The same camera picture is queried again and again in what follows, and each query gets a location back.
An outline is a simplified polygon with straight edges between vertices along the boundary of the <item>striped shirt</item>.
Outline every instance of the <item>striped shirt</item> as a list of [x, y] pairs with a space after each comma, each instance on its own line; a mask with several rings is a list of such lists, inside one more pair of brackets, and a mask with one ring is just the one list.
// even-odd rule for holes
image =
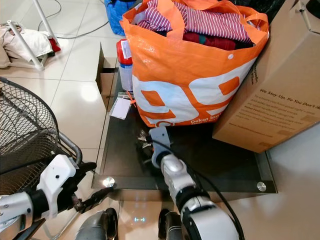
[[[185, 33], [193, 32], [244, 43], [251, 42], [244, 26], [240, 23], [240, 16], [236, 13], [195, 10], [178, 2], [173, 3], [182, 15]], [[147, 4], [145, 20], [140, 21], [138, 26], [151, 31], [171, 31], [169, 20], [157, 10], [158, 0], [151, 0]]]

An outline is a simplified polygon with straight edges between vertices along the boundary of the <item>black wheel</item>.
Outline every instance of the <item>black wheel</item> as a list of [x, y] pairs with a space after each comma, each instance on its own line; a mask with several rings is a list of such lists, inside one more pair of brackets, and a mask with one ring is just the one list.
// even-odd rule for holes
[[118, 239], [118, 215], [117, 211], [114, 208], [108, 208], [106, 211], [107, 220], [108, 220], [108, 228], [106, 231], [106, 235], [108, 240]]
[[166, 232], [166, 215], [170, 211], [168, 209], [162, 209], [159, 214], [158, 219], [158, 238], [159, 240], [166, 240], [167, 232]]

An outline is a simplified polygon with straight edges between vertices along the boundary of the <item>white tile floor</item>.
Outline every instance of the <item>white tile floor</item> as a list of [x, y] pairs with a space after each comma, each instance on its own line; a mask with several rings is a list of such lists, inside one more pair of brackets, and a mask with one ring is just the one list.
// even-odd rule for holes
[[[108, 20], [105, 6], [99, 0], [59, 1], [61, 13], [49, 18], [51, 28], [58, 37], [83, 34]], [[46, 16], [59, 9], [54, 0], [39, 0], [39, 3]], [[1, 0], [0, 23], [9, 19], [35, 30], [41, 21], [32, 0]], [[98, 163], [95, 170], [97, 173], [100, 171], [109, 122], [95, 82], [100, 43], [106, 60], [104, 66], [114, 68], [117, 59], [116, 43], [121, 38], [106, 25], [85, 37], [59, 39], [61, 51], [46, 62], [44, 71], [17, 67], [0, 69], [0, 76], [33, 91], [52, 108], [59, 129], [81, 147], [83, 161]], [[86, 199], [96, 191], [91, 188], [92, 177], [93, 174], [89, 173], [81, 181], [78, 197]], [[161, 202], [118, 202], [107, 198], [98, 207], [76, 216], [60, 239], [74, 239], [85, 219], [97, 211], [113, 207], [119, 214], [120, 240], [156, 240], [161, 205]], [[60, 213], [57, 218], [47, 221], [34, 238], [51, 239], [74, 214], [74, 210]], [[146, 221], [135, 222], [135, 217], [145, 217]]]

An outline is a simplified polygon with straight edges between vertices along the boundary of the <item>black cable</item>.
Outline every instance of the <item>black cable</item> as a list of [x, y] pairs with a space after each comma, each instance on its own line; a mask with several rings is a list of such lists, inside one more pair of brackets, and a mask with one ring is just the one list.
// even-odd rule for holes
[[[59, 10], [58, 10], [56, 13], [53, 13], [53, 14], [51, 14], [51, 15], [49, 15], [49, 16], [46, 16], [46, 17], [45, 17], [46, 19], [49, 18], [49, 17], [52, 17], [52, 16], [54, 16], [54, 15], [59, 14], [59, 13], [61, 12], [61, 10], [62, 10], [62, 6], [61, 6], [60, 2], [59, 2], [58, 0], [54, 0], [54, 1], [56, 1], [56, 2], [59, 4]], [[38, 28], [37, 28], [38, 31], [39, 31], [40, 26], [41, 26], [42, 23], [43, 23], [43, 21], [41, 21], [41, 22], [39, 23]], [[56, 38], [57, 38], [57, 39], [77, 39], [77, 38], [80, 38], [80, 37], [82, 37], [82, 36], [84, 36], [84, 35], [93, 33], [94, 31], [97, 31], [98, 29], [104, 27], [104, 26], [107, 25], [108, 23], [109, 23], [109, 21], [107, 21], [106, 23], [104, 23], [103, 25], [97, 27], [96, 29], [94, 29], [94, 30], [92, 30], [92, 31], [83, 33], [83, 34], [78, 35], [78, 36], [72, 36], [72, 37], [57, 36]]]
[[[155, 144], [158, 144], [162, 147], [164, 147], [165, 149], [169, 150], [173, 155], [175, 155], [178, 159], [180, 159], [181, 161], [183, 161], [177, 154], [175, 154], [172, 149], [170, 147], [168, 147], [167, 145], [163, 144], [162, 142], [159, 142], [157, 140], [153, 140], [151, 139], [151, 141]], [[196, 175], [200, 176], [201, 178], [203, 178], [206, 182], [208, 182], [210, 184], [210, 186], [214, 189], [214, 191], [218, 194], [218, 196], [220, 197], [220, 199], [223, 201], [224, 205], [227, 207], [228, 211], [230, 212], [231, 216], [233, 217], [232, 221], [234, 223], [234, 226], [239, 234], [239, 239], [240, 240], [245, 240], [245, 235], [244, 235], [244, 231], [242, 229], [241, 223], [235, 213], [235, 211], [233, 210], [233, 208], [230, 206], [230, 204], [228, 203], [228, 201], [226, 200], [226, 198], [223, 196], [223, 194], [221, 193], [221, 191], [219, 190], [219, 188], [205, 175], [203, 175], [202, 173], [194, 170], [187, 162], [183, 161], [186, 166], [191, 169]]]

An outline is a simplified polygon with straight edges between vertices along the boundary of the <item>cardboard box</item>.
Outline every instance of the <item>cardboard box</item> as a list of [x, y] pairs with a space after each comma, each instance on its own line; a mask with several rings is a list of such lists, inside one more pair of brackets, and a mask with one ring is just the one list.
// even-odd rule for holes
[[320, 121], [320, 19], [306, 2], [283, 4], [214, 139], [261, 153]]

• **Task objective**:
From the listing above, return the lines starting at the one with "the <item>black cable</item>." and ending at the one with "Outline every instance of the <item>black cable</item>", both kept, exactly as they appear and nothing more.

• **Response to the exercise**:
An outline is a simplified polygon with straight edges between vertices along the boundary of the <item>black cable</item>.
Outline every instance of the <item>black cable</item> as a list of [x, y] pairs with a space after each comma, each instance on its own line; a mask with several rings is a list of such lists, inside one more pair of brackets, and a mask with one ring is just the one list.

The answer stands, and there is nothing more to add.